As people’s lifestyles and priorities change, we are constantly inventing new alternatives for things. For example, foods like “impossible” meat and vegan cheese have grown to be so popular that you can find them at tons of restaurants and have a delicious vegan meal. 

This movement of veganism isn’t just for kicks—people who consume a vegan diet can not only expect fewer health complications but can state with pride that they are helping the environment by reducing animal cruelty and air pollution. 

While going vegan is something semi-new to us, faux fur has been on the market for almost one hundred years now. 

How Did Faux Fur Start?


At the start, faux fur wasn’t exactly how it is now.
Faux fur used to be created with a material called pile fabric. The method used to make pile fabric is also what’s used to make products like corduroy or velvet. Back in the 1920s, there was even a tax on the new textile because it was in such high demand during wartime. 

Just like in any other industry, when the newest trend begins, everyone must have what everyone else has. When it comes to fashion, people often want to be both trendsetters and trend followers. Trendsetters get credit for being the brave risk-takers, and trend followers get credit for being the ones who are stylish and “in the know.” Walking down the street in faux fur absolutely gave a woman extra status from both of these aspects. 

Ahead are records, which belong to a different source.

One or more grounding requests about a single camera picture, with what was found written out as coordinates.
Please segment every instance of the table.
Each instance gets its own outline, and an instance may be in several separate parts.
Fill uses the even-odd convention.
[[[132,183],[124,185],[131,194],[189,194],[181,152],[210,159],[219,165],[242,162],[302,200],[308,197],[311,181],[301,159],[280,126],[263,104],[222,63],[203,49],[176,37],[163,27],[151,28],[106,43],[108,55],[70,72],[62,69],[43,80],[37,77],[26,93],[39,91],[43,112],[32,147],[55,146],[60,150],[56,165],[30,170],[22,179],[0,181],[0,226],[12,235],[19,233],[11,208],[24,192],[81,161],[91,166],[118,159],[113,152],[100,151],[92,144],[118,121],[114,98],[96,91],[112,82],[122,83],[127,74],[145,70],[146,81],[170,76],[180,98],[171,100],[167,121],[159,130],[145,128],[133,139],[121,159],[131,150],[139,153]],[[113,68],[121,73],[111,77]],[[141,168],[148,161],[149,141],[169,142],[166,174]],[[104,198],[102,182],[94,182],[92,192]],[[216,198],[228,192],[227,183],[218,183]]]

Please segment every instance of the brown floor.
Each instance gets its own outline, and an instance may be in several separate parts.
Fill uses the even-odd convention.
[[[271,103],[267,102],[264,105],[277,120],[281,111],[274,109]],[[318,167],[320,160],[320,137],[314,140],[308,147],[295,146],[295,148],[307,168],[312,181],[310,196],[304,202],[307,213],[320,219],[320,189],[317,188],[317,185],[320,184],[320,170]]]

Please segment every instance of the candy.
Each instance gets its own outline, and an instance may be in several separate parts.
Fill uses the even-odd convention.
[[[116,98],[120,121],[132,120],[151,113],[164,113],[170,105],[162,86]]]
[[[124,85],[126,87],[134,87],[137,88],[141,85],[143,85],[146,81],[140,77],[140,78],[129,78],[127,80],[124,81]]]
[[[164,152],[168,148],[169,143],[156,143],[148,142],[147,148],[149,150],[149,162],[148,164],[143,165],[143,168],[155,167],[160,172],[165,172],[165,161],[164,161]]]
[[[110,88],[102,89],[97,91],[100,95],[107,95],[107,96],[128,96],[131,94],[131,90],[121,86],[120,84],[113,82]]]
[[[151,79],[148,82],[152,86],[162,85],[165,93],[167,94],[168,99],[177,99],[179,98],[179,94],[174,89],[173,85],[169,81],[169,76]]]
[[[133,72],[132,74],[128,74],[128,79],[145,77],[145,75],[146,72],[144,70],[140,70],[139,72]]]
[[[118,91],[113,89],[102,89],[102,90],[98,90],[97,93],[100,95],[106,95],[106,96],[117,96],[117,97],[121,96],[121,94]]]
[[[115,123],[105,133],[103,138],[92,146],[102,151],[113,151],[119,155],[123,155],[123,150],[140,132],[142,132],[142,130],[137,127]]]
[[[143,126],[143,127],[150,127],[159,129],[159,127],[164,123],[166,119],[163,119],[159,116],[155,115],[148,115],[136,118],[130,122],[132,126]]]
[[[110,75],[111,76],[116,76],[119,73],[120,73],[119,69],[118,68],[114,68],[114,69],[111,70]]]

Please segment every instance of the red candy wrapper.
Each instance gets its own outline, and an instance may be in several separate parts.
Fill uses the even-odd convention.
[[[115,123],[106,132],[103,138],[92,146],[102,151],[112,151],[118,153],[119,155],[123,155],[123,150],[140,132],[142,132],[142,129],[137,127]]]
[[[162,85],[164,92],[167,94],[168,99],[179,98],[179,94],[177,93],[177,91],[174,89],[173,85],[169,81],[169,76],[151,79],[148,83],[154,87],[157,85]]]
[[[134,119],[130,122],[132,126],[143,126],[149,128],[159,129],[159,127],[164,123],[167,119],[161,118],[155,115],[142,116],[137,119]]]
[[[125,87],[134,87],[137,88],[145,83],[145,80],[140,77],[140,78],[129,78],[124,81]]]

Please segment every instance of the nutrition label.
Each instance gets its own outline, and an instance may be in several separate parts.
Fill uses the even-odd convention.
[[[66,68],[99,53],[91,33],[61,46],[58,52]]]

There were two challenges when it came to the production of faux fur. First, the designer had to make it ​look authentic. Next, the designer had to make it ​feel authentic. They began to toy with making things like faux leopard, faux mink, and even faux pony. 

The War On Animal Rights


Flash forward to the 1960s, when the counterculture was on the rise. The first issue that animal-rights activists decided to protest was the abuse of endangered species. Over time, this grew to be not just a concern of conservation but a concern for the well-being of all animals. Many celebrities, including Doris Day and Mary Tyler Moore, spoke out on these issues. 


A transition was in effect. Faux fur became more and more desirable as popular brands and iconic stars were openly refusing to use or be associated with authentic fur. Calvin Klein made it known they’d no longer be using real fur. Models Naomi Campbell and Cindy Crawford posed nude next to the phrase “I’d rather be naked than wear fur.” 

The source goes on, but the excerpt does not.